Latte alla melamina: colpevole anche chi denuncia

Sei bambini morti. Quasi trecentomila intossicati gravemente. La Cina sembrava aver chiuso il caso del latte contaminato alla melamina, lo scandalo capace di monopolizzare le cronache nel settembre 2008, all’indomani delle Olimpiadi. L’aveva fatto a modo suo, con pragmatismo e con una rigida offensiva giudiziaria: c’erano state tre condanne a morte per i responsabili diretti, l’ergastolo per i dirigenti della ditta protagonista dello scandalo (la Sanlu), molteplici altre pene esemplari distribuite secondo i diversi gradi di coinvolgimento nel reato.

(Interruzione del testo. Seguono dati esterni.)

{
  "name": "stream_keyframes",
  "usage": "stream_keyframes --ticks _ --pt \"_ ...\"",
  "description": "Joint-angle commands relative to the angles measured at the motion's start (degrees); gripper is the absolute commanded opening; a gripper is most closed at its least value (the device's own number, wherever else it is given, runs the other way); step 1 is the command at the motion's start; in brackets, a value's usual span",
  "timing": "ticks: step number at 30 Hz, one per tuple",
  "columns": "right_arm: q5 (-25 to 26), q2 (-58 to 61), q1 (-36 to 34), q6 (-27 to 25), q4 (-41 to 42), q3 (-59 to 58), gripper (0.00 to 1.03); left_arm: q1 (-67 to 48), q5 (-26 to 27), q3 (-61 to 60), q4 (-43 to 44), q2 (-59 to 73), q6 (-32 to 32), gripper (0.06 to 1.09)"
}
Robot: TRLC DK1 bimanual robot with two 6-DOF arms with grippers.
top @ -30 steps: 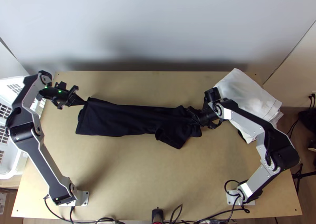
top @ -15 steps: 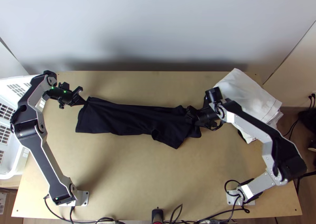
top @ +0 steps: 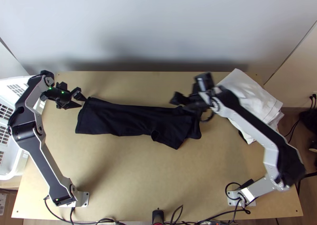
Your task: Fold the t-shirt
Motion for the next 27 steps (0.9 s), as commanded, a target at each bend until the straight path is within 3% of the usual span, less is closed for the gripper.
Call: stream_keyframes --ticks 1,6,8,14,27 --pt "-3.3 11.7 10.0 3.2 -1.8 11.7 0.97 0.1 0.4 0.0 0.8 -3.9 1.0 1.04" --pt "-6.1 24.3 14.6 4.6 -1.8 21.7 0.97 3.5 -1.4 -0.1 1.0 -6.4 2.2 1.04" --pt "-6.8 28.6 15.1 4.6 -1.8 26.1 0.97 5.1 -4.1 -0.8 1.0 -6.8 4.4 1.04" --pt "-7.6 37.7 14.6 4.2 -1.8 34.1 0.97 10.1 -5.6 -3.1 1.1 -7.5 10.0 1.04" --pt "-7.6 40.4 12.4 4.2 -2.0 35.1 0.97 8.7 -0.9 -10.4 -0.5 -7.4 12.7 1.03"
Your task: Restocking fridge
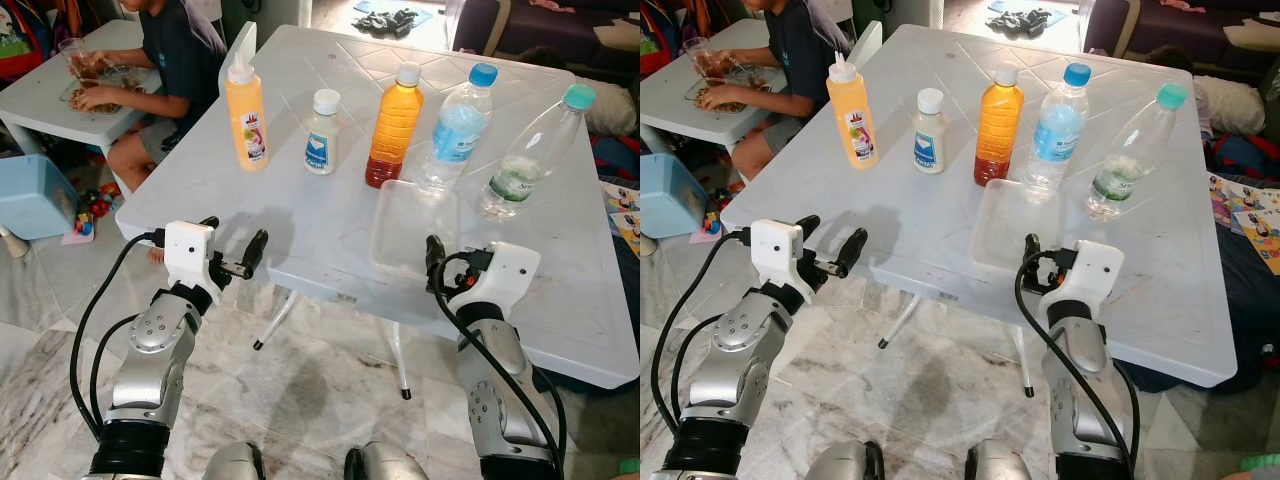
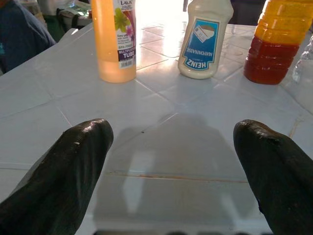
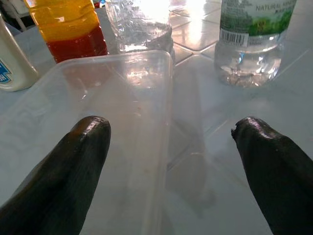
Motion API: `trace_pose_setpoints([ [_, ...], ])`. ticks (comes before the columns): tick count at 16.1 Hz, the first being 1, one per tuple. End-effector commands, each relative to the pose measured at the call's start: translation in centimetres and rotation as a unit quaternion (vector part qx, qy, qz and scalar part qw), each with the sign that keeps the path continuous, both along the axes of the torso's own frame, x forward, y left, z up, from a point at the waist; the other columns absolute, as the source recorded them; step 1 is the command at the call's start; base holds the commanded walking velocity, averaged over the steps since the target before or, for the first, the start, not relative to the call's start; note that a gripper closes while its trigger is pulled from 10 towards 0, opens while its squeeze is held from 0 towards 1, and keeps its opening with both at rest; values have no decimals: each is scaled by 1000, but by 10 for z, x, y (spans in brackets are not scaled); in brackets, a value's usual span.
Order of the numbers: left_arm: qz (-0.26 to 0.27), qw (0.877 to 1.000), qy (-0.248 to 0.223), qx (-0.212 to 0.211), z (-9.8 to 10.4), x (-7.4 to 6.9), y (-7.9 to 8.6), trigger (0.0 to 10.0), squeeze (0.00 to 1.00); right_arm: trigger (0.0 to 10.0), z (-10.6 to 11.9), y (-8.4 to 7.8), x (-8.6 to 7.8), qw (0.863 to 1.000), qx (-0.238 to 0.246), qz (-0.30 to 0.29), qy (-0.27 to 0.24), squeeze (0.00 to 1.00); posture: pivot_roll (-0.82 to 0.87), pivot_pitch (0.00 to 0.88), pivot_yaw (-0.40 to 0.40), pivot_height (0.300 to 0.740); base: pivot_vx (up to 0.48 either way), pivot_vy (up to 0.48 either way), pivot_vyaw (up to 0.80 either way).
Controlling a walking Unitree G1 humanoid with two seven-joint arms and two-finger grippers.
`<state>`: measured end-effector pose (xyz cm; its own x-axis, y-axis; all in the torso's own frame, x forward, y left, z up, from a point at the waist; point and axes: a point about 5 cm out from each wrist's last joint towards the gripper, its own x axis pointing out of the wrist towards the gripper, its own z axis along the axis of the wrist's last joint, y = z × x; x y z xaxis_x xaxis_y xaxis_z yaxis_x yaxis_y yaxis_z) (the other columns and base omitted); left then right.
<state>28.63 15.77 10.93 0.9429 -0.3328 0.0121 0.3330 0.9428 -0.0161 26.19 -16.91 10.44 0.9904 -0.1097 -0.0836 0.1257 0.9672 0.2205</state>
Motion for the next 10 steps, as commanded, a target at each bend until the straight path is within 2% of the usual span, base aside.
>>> trace_pose_setpoints([
  [1,-6,1000,-4,5,3,0,-2,10000,0,10000,-4,2,-3,1000,20,11,15,0,-62,103,-8,740,0,0,0],
  [2,-8,1000,-4,5,3,1,-3,10000,0,9647,-4,6,-2,999,41,29,16,0,-63,103,-8,740,0,0,0],
  [3,-9,1000,-5,6,3,1,-3,10000,0,8745,-4,8,-1,997,54,44,17,0,-62,102,-8,740,0,0,0],
  [4,-9,1000,-5,6,4,1,-3,10000,0,8275,-3,10,0,997,57,49,14,0,-61,103,-8,740,0,0,0],
  [5,-9,1000,-5,6,4,1,-4,10000,0,8745,-3,10,-1,997,61,53,16,0,-60,103,-8,740,0,0,0],
  [6,-9,1000,-6,6,4,1,-3,10000,0,8510,-3,11,-1,996,65,56,14,0,-58,104,-11,740,0,0,0],
  [7,-8,1000,-6,7,4,1,-3,10000,0,10000,3,14,0,995,72,69,-3,0,-59,106,-11,740,0,0,0],
  [10,-9,1000,-6,7,3,1,-4,10000,0,10000,9,19,0,991,89,98,-16,0,-60,107,-11,740,0,0,0],
])
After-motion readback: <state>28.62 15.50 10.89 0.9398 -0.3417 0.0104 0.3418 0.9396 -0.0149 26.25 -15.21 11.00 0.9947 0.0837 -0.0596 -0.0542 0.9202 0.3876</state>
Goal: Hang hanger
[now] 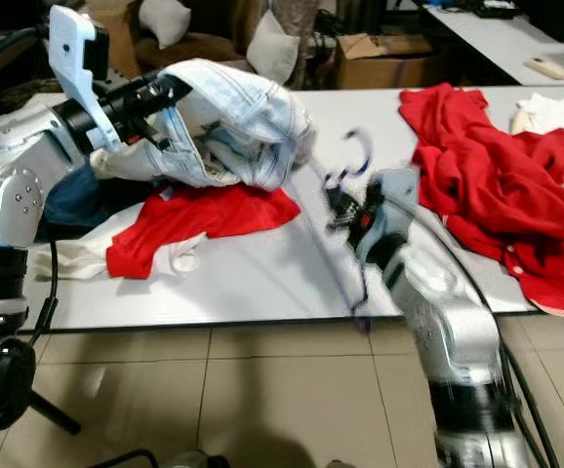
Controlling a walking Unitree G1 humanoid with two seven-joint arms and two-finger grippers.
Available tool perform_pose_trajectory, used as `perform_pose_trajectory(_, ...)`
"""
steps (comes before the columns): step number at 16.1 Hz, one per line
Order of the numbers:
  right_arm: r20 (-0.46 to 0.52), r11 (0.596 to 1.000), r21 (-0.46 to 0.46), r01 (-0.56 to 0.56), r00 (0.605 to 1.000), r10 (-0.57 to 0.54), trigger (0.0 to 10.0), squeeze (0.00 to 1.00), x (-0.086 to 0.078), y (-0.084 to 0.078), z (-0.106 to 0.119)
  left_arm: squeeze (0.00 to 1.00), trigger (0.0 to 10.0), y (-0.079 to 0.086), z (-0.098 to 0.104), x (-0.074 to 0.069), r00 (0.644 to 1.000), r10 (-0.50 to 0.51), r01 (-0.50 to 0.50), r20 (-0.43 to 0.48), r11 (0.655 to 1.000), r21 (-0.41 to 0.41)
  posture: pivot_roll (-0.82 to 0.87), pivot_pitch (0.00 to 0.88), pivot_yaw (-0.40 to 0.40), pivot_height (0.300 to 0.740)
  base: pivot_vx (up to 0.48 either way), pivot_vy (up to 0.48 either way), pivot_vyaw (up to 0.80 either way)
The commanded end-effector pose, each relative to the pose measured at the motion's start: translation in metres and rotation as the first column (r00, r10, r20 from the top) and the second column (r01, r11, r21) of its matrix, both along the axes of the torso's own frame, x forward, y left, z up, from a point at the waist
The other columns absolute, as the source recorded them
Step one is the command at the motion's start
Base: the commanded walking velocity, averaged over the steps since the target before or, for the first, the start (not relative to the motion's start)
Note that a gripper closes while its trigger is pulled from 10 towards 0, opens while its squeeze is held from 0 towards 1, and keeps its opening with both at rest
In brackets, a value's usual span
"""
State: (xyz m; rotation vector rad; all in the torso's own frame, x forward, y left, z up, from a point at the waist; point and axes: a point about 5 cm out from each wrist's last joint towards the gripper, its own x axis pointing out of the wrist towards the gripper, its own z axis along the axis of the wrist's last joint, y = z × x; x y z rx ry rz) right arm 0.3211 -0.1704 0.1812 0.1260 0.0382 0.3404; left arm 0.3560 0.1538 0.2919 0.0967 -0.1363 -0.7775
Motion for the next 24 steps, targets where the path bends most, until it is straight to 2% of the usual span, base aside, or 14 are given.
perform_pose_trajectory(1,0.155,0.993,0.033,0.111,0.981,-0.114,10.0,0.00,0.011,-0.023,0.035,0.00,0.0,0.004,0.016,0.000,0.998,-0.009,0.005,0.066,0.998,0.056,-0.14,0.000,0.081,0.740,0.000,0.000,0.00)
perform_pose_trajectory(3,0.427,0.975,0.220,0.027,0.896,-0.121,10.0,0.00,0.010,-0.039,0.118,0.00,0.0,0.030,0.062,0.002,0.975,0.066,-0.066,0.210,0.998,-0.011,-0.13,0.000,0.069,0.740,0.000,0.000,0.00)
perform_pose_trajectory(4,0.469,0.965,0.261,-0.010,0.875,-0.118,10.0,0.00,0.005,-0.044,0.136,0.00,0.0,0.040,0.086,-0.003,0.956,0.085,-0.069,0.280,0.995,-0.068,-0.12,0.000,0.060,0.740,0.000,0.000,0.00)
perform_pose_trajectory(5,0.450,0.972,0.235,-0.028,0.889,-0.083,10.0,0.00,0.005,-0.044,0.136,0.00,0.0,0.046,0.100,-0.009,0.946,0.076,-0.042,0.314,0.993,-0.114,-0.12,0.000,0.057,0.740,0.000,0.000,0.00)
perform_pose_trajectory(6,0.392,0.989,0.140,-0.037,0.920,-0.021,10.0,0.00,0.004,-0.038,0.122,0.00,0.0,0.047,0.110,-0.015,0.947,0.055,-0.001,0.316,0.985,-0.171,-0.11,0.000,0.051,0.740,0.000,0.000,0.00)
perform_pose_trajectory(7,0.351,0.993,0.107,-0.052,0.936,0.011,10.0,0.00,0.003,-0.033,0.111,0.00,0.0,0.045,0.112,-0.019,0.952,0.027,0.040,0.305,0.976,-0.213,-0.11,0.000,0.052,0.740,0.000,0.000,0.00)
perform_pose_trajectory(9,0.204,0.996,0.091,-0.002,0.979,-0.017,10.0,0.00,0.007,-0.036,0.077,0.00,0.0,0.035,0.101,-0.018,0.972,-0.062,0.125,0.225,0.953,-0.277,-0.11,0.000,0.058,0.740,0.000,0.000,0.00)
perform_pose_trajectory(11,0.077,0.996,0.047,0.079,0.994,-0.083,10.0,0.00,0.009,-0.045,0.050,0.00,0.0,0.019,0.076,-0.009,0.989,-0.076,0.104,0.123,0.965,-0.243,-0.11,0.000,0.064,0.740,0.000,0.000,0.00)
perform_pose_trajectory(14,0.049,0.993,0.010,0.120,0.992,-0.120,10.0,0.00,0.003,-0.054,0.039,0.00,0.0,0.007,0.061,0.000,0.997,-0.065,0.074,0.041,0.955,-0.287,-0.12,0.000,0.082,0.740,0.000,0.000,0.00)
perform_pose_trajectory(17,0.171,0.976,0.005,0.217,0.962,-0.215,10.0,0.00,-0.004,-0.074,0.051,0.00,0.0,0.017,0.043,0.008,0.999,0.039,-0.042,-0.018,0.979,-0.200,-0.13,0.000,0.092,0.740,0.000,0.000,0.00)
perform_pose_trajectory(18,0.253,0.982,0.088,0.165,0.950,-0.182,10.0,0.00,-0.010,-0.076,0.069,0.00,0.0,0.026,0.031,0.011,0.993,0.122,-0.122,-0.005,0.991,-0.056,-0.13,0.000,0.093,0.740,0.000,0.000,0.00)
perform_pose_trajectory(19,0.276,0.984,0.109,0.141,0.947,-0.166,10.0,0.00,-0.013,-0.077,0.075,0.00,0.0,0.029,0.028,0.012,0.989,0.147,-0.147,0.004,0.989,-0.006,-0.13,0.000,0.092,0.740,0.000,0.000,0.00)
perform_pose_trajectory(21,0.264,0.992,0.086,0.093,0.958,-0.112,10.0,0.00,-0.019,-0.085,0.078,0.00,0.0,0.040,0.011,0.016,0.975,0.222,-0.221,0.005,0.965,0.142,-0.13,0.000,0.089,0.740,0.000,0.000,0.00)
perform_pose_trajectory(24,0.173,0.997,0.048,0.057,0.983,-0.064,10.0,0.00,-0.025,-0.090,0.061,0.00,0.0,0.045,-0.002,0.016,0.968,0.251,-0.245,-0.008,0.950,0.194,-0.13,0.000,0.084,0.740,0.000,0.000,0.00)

Di ieri la notizia di una nuova condanna originata da quei fatti. C’è un altro colpevole, per la Cina, nello spinoso affaire Sanlu. Si tratta di Zhao Lianhai, 38 anni, genitore di uno dei bambini intossicati.

La sua colpa? Zhao si sarebbe macchiato del reato di “incitamento al disordine sociale”. Di diverso avviso l’avvocato Li Fangping, pronto a dichiarare che il suo assistito non avrebbe fatto “nulla più di ciò che avrebbe fatto un normale cittadino”.

Ex impiegato della China’s Food Quality and Safety authority, Zhao Lianhai due anni fa ha subito realizzato che la tragedia capitata a suo figlio (una grave patologia renale dovuta al composto chimico inserito nel latte al fine di esaltarne artificiosamente le caratteristiche nutritive durante i controlli) avrebbe potuto in breve tempo espandersi a macchia d’olio su migliaia di bambini e colpire soprattutto tra le famiglie più povere e sprovvedute, incapaci di riconoscere in tempo i sintomi dell’intossicazione.

Si è quindi attivato creando una rete di sostegno per i genitori vittime del latte alla melamina e soprattutto fornendo informazioni utili ai cittadini grazie ad un sito web. Ha clamorosamente rotto il silenzio che le autorità hanno fin da subito deciso di far calare sulla vicenda, timorose di veder sorgere nei consumatori pericolosi sentimenti di diffidenza. Si è fatto intervistare, ha partecipato a pubblici confronti.

Nel novembre del 2009 Zhao Lianhai è stato ammanettato e incarcerato come un pericoloso criminale. Da allora non ha più potuto incontrare la moglie e il piccolo Zhao Pengrui, involontario coprotagonista della vicenda. Nella primavera del 2010 ha avuto inizio il processo, conclusosi ora con la condanna a due anni e mezzo di reclusione, il primo dei quali ormai già scontato.

Il caso del latte alla melamina sembrava aver inaugurato una nuova era nella gestione della sicurezza pubblica da parte delle autorità cinesi. Inizialmente i media avevano potuto raccontare i fatti, e nella società erano sorte iniziative simili a quelle che in occidente sono appannaggio dei movimenti per i diritti dei consumatori.

Fuochi di paglia: a due anni dallo scandalo, un uomo sta conducendo uno sciopero della fame in carcere gridando la sua innocenza (“se denunciare un reato alla polizia è considerato un crimine…. allora viviamo in una società davvero pericolosa”, ha dichiarato Zhao) e migliaia di famiglie sono state risarcite per le gravi patologie di cui sono vittime i figli. 2000 yuan per ogni bambino. All’incirca 210 euro.